### How to complete this task
For the data that follows, report how many lines contain the word "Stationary", and nothing else.

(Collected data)

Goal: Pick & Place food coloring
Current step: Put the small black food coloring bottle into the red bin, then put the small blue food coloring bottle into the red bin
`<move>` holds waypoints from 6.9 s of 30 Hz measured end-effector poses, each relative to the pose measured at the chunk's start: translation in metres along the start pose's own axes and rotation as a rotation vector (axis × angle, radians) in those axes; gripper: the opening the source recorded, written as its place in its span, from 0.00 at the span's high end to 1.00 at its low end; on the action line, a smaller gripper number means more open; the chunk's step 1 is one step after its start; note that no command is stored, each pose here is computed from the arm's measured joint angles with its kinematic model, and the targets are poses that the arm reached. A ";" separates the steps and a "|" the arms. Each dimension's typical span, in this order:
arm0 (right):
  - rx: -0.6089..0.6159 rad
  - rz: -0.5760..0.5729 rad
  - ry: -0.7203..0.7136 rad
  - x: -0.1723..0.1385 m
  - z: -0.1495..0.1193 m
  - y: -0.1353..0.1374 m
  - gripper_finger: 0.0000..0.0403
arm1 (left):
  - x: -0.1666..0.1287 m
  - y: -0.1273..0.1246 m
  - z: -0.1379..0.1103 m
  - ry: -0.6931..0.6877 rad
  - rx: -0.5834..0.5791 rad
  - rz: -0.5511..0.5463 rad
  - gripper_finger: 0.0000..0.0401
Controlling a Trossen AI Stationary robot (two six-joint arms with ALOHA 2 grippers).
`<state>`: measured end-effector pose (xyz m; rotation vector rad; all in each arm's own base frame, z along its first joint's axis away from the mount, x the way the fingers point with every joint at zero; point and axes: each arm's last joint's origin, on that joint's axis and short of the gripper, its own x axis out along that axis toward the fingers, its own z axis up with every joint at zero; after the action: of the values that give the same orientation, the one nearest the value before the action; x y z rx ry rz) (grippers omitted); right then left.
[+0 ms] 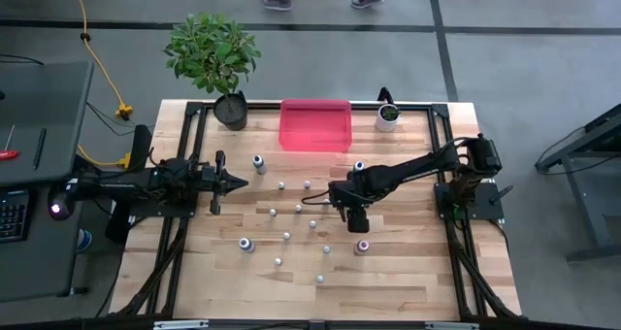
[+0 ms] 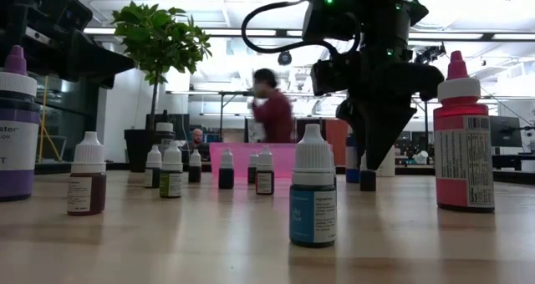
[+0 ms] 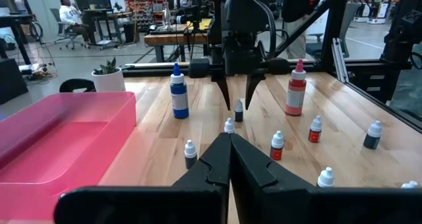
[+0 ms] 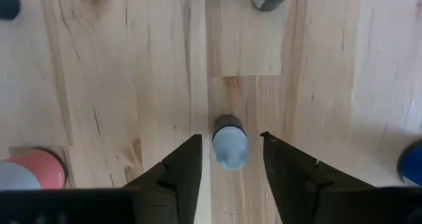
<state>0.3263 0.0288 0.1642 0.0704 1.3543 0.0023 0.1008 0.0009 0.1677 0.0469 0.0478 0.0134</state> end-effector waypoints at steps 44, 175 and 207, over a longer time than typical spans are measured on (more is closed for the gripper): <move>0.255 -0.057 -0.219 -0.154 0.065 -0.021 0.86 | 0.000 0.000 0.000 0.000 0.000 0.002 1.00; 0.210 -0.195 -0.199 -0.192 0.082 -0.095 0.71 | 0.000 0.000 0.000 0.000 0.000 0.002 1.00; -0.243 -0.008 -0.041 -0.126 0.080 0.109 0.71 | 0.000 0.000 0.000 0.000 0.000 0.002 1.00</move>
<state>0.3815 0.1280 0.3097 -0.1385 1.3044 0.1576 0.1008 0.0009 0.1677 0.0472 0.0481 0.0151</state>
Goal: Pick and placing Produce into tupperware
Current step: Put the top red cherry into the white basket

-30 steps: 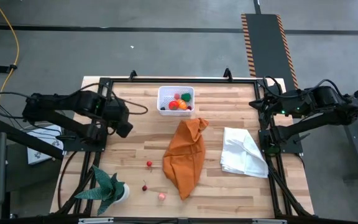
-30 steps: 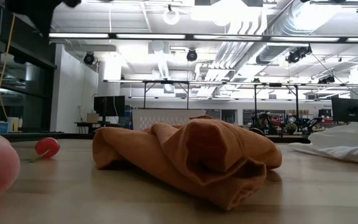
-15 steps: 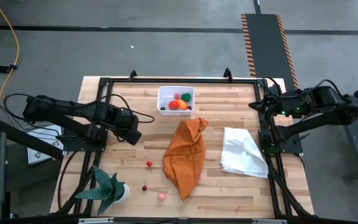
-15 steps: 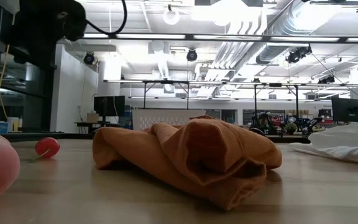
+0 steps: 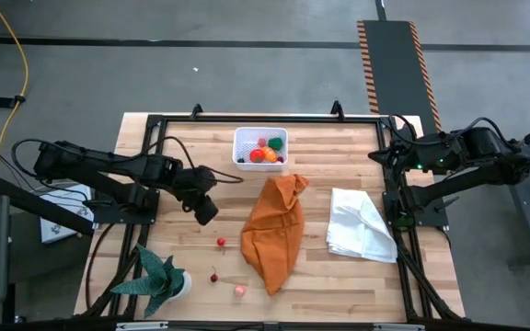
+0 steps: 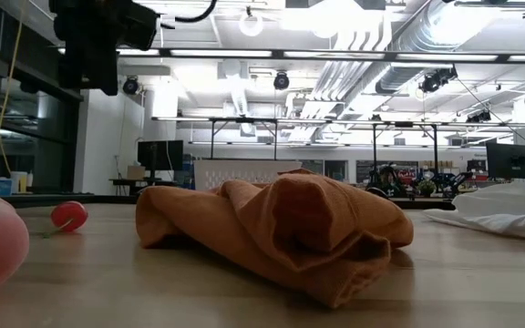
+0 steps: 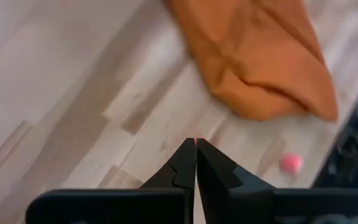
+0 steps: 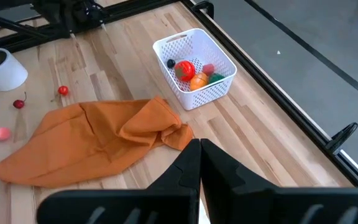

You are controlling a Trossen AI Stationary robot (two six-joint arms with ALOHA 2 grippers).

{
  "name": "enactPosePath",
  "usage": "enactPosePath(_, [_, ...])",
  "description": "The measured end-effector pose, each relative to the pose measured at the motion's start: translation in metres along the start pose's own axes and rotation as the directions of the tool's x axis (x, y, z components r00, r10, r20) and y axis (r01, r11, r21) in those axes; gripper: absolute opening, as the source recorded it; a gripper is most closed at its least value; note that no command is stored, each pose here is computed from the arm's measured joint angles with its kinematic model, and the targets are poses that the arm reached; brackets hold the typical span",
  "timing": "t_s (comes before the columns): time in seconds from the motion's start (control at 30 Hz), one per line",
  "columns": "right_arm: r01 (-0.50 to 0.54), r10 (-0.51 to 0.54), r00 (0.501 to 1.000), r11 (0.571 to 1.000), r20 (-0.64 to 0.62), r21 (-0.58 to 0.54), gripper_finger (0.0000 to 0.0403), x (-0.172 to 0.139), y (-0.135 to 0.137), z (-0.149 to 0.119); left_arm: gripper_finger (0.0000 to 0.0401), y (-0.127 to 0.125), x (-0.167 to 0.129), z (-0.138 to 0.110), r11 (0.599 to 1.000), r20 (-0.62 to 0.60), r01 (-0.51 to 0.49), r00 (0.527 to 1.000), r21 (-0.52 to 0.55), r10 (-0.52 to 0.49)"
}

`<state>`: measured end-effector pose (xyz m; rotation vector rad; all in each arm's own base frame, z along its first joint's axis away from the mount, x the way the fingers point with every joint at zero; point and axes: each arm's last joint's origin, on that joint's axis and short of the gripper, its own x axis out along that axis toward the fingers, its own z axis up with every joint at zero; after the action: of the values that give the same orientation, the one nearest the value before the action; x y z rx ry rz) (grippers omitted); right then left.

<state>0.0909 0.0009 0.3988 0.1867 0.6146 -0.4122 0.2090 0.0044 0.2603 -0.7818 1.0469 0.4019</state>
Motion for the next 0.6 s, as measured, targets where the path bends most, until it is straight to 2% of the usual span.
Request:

### Solved exercise
2